Count the lines holding the string "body" in the records, and give only the count.

[Collected data]
*** Begin section ***

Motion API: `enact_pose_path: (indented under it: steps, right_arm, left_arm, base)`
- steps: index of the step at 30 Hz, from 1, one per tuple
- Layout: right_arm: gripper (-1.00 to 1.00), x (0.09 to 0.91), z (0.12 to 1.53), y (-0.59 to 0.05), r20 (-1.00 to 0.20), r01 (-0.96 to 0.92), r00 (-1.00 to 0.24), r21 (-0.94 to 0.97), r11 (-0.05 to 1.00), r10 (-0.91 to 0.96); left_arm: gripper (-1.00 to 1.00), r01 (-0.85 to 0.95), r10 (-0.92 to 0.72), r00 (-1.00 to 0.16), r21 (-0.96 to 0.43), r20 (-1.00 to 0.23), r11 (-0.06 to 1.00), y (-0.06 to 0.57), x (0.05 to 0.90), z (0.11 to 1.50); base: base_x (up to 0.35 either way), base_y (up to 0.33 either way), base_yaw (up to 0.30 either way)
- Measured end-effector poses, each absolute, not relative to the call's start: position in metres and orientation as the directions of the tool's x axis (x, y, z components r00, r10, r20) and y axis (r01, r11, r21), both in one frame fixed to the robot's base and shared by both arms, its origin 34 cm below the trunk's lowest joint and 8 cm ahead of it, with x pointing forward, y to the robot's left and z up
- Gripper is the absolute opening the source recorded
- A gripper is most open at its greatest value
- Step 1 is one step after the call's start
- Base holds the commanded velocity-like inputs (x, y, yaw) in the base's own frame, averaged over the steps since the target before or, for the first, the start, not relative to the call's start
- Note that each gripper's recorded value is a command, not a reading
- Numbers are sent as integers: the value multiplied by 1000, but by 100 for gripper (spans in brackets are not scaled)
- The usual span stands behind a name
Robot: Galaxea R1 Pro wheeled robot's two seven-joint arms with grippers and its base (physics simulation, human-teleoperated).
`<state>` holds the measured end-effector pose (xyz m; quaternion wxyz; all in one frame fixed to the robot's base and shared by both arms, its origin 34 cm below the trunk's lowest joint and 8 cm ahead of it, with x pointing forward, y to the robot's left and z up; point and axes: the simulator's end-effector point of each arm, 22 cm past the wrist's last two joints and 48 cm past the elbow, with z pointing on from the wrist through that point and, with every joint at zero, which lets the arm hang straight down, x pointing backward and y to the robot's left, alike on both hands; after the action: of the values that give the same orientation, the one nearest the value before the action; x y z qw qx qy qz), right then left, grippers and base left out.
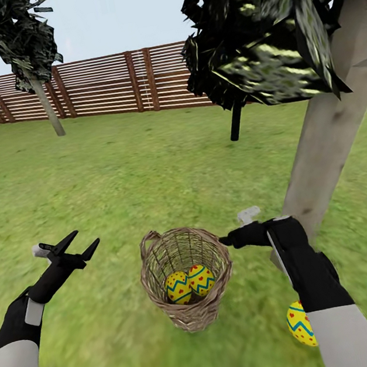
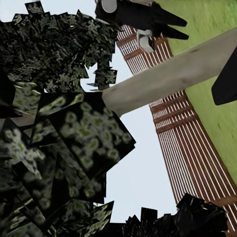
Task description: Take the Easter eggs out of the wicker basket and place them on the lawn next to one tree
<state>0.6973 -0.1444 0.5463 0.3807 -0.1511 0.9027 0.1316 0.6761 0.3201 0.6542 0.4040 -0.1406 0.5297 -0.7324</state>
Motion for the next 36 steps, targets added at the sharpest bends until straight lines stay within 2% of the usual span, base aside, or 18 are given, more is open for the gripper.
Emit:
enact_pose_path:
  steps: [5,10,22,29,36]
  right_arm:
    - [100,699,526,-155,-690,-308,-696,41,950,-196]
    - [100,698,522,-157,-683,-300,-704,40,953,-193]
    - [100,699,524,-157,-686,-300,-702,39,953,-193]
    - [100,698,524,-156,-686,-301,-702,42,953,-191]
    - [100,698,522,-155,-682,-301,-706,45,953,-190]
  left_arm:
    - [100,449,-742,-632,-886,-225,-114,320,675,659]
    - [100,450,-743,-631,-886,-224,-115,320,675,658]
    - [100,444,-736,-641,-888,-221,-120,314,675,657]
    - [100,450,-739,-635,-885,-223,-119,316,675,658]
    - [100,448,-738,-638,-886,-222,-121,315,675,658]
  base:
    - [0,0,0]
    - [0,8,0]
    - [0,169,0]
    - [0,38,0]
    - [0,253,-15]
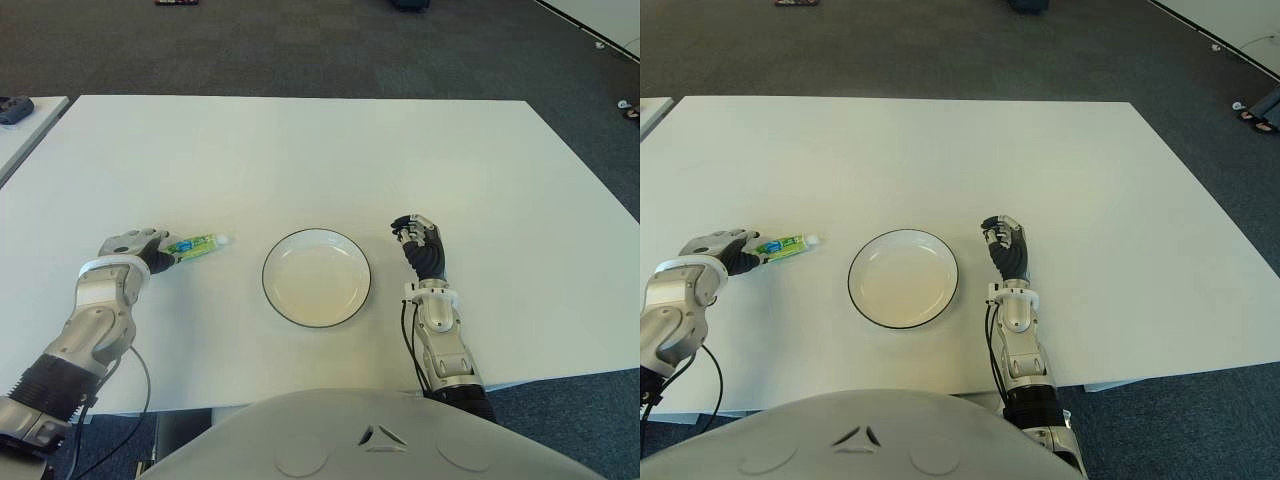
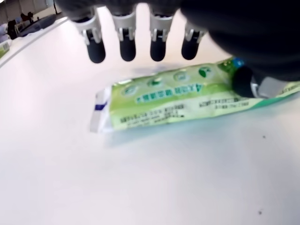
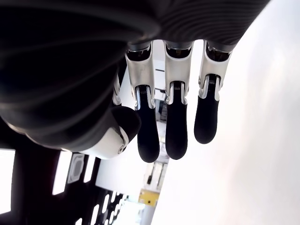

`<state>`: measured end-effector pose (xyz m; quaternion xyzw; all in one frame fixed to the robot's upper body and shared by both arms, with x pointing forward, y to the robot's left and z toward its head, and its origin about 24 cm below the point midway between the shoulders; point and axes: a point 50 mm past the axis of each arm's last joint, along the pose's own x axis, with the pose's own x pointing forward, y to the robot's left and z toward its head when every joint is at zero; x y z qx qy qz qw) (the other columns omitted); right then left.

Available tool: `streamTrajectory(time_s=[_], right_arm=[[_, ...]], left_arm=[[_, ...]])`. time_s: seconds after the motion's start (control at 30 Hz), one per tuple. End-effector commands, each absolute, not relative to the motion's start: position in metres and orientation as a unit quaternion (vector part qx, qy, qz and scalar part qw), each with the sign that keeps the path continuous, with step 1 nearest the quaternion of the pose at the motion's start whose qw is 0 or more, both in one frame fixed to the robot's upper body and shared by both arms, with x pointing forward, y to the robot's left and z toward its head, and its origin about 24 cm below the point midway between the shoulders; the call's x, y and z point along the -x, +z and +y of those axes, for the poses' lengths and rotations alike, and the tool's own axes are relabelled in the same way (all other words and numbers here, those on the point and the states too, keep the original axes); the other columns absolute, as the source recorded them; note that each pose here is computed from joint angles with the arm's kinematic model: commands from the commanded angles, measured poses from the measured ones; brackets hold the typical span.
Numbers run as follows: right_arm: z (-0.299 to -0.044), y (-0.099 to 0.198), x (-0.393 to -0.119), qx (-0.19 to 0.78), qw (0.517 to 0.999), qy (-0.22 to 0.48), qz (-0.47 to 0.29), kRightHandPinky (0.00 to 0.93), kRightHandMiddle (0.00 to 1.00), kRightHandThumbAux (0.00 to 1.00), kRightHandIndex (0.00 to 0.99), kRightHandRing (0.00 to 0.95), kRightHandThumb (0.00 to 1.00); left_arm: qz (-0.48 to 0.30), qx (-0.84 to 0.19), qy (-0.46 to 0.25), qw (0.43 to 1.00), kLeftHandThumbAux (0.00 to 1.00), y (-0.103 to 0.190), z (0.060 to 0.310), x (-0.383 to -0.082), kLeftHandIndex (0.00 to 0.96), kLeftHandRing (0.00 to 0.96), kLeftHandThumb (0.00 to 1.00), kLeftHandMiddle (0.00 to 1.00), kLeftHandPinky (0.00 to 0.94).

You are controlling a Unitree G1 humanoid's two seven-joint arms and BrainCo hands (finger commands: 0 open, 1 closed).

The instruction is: Put the toothpaste on the table into the plate.

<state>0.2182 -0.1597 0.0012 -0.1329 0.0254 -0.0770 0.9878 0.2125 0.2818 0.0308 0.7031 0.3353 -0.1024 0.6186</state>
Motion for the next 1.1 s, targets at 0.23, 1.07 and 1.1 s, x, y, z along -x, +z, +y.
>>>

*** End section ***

• _Exercise output_
2